Exercise aim:
Check each line of the records below for the string "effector", then state how many lines contain it, with no other output.

Dataset excerpts

*** Block opens ***

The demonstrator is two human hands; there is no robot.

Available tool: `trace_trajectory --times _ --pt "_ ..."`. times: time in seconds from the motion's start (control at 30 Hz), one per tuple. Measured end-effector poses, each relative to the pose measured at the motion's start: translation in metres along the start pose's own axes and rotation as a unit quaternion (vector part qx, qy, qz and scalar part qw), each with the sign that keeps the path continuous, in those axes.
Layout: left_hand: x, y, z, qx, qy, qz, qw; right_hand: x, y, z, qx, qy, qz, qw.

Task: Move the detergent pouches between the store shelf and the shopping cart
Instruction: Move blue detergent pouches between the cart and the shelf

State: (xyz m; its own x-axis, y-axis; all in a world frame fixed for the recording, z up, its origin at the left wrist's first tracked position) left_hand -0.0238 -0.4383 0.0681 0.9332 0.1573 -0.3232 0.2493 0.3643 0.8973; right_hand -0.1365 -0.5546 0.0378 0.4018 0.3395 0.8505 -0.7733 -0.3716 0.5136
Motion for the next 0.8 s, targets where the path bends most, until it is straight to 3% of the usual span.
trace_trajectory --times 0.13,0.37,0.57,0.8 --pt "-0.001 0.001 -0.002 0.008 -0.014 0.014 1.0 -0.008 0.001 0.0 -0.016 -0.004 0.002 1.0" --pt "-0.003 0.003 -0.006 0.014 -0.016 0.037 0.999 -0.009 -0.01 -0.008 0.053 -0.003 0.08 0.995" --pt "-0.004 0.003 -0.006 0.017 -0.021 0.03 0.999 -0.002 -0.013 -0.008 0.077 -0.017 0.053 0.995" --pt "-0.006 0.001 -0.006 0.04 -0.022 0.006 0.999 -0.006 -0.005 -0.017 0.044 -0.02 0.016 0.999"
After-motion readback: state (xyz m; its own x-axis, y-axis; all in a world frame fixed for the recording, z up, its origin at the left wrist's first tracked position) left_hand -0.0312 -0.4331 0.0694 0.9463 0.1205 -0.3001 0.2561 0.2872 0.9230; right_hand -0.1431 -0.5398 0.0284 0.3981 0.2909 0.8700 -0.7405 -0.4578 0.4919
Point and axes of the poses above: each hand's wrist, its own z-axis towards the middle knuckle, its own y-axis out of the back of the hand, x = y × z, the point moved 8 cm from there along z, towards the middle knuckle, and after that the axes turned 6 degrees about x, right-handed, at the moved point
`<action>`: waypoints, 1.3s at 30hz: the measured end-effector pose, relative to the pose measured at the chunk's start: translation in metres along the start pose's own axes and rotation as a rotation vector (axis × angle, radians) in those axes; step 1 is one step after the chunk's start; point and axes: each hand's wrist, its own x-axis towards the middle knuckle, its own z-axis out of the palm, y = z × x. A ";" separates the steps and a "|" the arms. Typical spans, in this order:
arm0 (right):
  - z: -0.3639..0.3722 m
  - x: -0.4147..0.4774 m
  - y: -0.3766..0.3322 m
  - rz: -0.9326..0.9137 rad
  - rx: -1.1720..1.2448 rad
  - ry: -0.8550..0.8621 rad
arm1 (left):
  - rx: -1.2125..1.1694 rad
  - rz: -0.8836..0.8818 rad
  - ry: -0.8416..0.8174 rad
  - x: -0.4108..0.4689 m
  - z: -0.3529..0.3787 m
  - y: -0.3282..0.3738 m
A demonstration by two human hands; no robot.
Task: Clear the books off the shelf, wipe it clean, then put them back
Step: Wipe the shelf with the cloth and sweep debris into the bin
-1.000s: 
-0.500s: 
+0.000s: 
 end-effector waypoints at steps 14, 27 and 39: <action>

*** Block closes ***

Solution to this exercise:
3